Они ссорились и смеялись, враждовали и мирились, делили поровну горести с радостями. Дети были истинным благословением, ведь что такое дом без детей? Пустыня и ничего более. Ну а жить на что? Да уж как-нибудь проживем, рассуждали отец с матерью. Дети росли хилыми и часто болели, если их держали и не совсем в черном теле, то, уж во всяком случае, близко к этому, в особенности плохо обстояло с одежкой, и зимой, и летом, да ничего им не сделается, коли чуток померзнут. А что дом обветшал, так они же не избалованы. В дождь, осенью и весной, крыши, покрытые дерном, все до одной протекали, там, где капало, приходилось подставлять ушаты. Больше всего доставалось чердаку, где спали дети, даже на кроватях у них стояли лоханки и кружки, и, если во сне кто-то по нечаянности их опрокидывал, то-то было шуму и смеху и руготни. Ну могла ли их обескуражить и огорчить дождевая лужа в постели?
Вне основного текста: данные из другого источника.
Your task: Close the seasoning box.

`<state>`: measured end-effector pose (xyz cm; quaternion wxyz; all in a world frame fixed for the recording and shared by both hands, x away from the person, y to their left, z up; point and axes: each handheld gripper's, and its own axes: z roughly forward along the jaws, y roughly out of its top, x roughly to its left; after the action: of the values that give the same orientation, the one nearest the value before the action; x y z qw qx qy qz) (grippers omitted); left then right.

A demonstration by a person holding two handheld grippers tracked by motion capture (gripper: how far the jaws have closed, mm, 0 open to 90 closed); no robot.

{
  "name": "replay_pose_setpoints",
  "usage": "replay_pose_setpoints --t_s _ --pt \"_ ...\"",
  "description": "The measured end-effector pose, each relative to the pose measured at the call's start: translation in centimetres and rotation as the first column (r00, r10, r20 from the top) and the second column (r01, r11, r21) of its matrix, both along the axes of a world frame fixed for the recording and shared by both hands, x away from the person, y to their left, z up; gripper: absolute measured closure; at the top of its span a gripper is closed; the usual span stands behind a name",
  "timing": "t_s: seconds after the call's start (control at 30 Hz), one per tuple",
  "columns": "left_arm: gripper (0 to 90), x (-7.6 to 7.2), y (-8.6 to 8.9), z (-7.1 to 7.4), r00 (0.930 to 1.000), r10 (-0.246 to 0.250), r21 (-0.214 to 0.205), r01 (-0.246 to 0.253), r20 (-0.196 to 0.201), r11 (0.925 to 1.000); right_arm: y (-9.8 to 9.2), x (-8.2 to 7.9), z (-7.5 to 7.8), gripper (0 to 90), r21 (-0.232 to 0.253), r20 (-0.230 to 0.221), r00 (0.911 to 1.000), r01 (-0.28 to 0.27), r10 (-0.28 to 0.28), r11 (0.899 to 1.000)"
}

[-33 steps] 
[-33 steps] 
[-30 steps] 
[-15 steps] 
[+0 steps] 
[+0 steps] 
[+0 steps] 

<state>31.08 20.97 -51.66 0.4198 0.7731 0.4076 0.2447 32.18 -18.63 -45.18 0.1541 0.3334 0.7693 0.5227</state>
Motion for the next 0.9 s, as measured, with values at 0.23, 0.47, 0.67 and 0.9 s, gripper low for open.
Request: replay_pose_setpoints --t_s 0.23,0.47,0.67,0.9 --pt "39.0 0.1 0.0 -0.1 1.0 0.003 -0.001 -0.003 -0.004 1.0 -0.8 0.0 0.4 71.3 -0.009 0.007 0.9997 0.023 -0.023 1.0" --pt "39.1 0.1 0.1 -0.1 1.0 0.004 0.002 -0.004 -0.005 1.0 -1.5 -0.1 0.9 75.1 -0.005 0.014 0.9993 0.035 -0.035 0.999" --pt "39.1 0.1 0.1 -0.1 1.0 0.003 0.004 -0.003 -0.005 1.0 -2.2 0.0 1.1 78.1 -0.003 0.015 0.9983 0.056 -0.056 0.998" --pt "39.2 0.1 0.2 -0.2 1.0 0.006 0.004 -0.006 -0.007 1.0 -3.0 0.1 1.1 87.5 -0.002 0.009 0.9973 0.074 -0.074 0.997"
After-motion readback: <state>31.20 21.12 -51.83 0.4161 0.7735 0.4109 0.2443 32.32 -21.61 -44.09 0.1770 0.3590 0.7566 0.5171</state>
Они терпели ее, в конце концов им удавалось заснуть, наутро у них было одним воспоминанием больше. Они привыкли, что дерновая крыша течет, другого они не знали.
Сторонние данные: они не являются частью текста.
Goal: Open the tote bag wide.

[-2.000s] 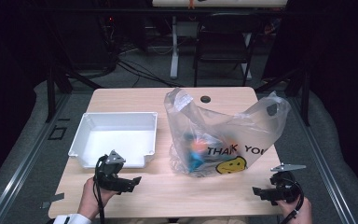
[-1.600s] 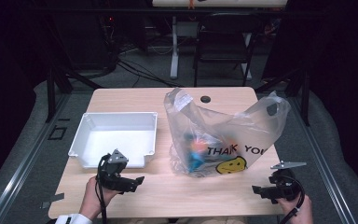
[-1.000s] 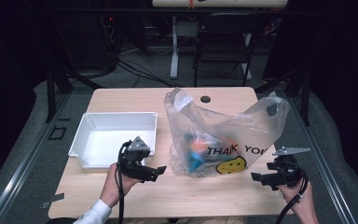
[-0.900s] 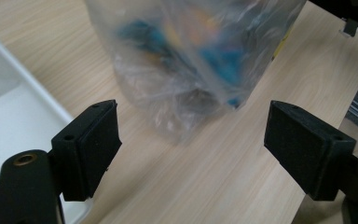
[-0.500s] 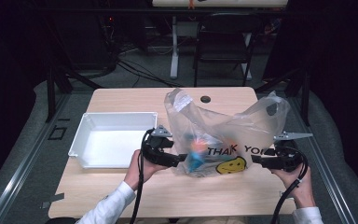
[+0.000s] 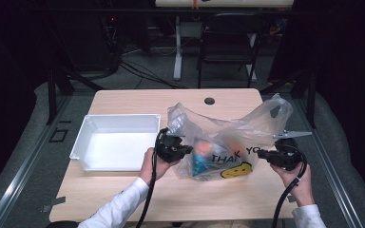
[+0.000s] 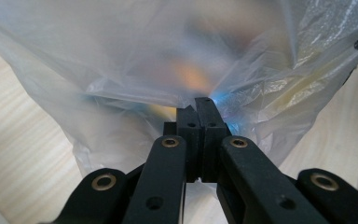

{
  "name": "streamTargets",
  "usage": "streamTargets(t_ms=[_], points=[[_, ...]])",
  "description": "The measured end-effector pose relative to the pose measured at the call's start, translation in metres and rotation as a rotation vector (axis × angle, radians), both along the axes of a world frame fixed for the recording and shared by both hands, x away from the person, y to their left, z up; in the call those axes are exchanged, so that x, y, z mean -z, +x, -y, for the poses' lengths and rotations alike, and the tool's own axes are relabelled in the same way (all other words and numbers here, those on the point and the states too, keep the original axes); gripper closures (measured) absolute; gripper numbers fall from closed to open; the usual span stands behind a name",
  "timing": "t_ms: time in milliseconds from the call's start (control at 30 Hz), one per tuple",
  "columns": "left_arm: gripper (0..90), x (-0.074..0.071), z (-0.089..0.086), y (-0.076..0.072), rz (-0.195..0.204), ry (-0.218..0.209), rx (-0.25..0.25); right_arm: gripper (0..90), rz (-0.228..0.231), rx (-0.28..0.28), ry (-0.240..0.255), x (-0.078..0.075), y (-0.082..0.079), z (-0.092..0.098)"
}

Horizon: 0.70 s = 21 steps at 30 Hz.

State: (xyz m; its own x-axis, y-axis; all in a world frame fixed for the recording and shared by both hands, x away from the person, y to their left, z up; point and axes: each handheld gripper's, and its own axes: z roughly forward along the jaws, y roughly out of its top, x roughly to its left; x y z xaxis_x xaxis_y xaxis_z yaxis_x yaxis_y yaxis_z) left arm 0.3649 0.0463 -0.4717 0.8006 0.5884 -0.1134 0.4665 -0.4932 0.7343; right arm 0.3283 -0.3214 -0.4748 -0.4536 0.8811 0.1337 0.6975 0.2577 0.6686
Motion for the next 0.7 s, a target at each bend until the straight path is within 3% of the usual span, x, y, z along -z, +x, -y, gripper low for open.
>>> streamTargets(t_ms=[167,433,500,533,567,600,633,667,700], points=[[90.0,-0.006,-0.002,0.01,0.014,-0.001,-0.025,90.0,0.001,-0.008,-0.006,-0.002,0.002,-0.003],[90.0,-0.015,-0.009,0.024,0.012,-0.008,-0.047,90.0,-0.001,-0.02,-0.013,-0.004,0.003,-0.01],[90.0,-0.014,-0.01,0.026,-0.004,0.008,-0.037,90.0,-0.003,-0.026,-0.016,-0.004,0.003,-0.012],[89.1,-0.013,-0.01,0.026,-0.019,0.01,-0.021,90.0,-0.008,-0.031,-0.016,-0.005,0.003,-0.013],[82.0,-0.013,-0.01,0.026,-0.019,0.01,-0.021,90.0,-0.008,-0.031,-0.016,-0.005,0.003,-0.013],[72.5,-0.016,-0.009,0.023,-0.03,0.013,-0.012,70.0,-0.021,-0.038,0.0,-0.007,0.003,-0.011],[66.3,-0.016,-0.009,0.023,-0.03,0.013,-0.012,70.0,-0.021,-0.038,0.0,-0.007,0.003,-0.011],[60.0,-0.024,-0.009,0.015,-0.007,0.017,-0.002,57.4,-0.03,-0.051,0.017,-0.011,0.001,-0.007],[55.6,-0.028,-0.008,0.012,0.003,0.022,-0.005,52.2,-0.008,-0.049,0.016,-0.015,0.0,-0.004]])
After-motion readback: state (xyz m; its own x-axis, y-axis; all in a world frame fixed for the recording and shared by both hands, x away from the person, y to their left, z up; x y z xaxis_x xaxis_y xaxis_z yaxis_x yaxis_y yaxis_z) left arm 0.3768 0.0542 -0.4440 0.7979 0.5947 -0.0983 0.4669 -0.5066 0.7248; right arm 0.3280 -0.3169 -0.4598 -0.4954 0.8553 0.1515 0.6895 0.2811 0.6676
По субботам полы отскабливали дресвою до белизны. Никак они еще и можжевельником посыпаны, или это отцу с матерью мерещится? Ну какие же умницы у них дочки, благослови их Господь! Конечно же, это был можжевельник, они ходили за ним по бездорожью в лес, а потом мелко изрубили и посыпали пол в честь воскресного дня. В доме пахло чистотой, когда же ветки в тепле отошли, запахло еще и можжевеловым цветом, а на каждой ягодке будто оттиснут крестик, может, Господь хотел этим что-то сказать? Можжевельник — растение непростое, он годился не только на то, чтобы им посыпали пол: достаточно было покурить можжевеловой веткой, и в горнице сразу же становился хороший дух. Когда матери нужно было отмыть деревянные жбаны из-под молока, она приготавливала из можжевельника отвар и мыла их в этом отваре.
III
Когда обе артели вернулись назад, не заперев сельдь, хозяин только и сказал: «В следующий раз повезет больше!» Он был не из тех, кто падает духом, и трезво смотрел на вещи. Хозяин что надо.
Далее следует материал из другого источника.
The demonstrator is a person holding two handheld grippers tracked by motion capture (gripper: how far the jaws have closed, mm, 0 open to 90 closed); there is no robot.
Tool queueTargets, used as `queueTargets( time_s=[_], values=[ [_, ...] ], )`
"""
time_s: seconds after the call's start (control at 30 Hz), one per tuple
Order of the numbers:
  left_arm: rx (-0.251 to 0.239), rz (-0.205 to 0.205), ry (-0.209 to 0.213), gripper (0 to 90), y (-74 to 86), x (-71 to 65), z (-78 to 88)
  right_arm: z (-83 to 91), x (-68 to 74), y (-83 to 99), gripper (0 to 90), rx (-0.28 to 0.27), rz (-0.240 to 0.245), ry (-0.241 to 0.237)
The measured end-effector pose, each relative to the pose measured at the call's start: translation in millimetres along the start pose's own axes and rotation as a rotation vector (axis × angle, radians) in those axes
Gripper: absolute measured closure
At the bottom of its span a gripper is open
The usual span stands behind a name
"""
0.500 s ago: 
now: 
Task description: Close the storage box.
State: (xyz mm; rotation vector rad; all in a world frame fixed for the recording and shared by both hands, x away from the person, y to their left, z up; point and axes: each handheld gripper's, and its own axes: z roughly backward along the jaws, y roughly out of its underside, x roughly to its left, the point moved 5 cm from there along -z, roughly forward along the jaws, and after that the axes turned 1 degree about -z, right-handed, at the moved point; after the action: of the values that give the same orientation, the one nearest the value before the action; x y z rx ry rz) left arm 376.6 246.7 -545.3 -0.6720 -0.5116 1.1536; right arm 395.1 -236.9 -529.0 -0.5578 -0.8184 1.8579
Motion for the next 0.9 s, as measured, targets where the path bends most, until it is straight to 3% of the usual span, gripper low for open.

Расчет производился в конторе, поартельно, за всех говорил старший. В бытность Теодора Лавочника старший привык рассказывать, как они сходили, во всех подробностях. Теодор поудобнее усаживался на своем высоком, вертящемся табурете, он был преисполнен интереса, кивал, крутил головой, задавал вопросы.
Не то что нынче.
Старший:
— Да, на этот раз не заладилось.
Хозяин не ответил, знай себе подсчитывает да пишет.
— Только мы навряд смогли бы сделать что по-другому.
Хозяин все пишет.
Старший набрался духу и спрашивает:
— Асами вы какого мнения?
Хозяин откладывает перо в сторону и отвечает:
— Какого я мнения? Нам не посчастливилось, вот и все. В следующий раз повезет больше.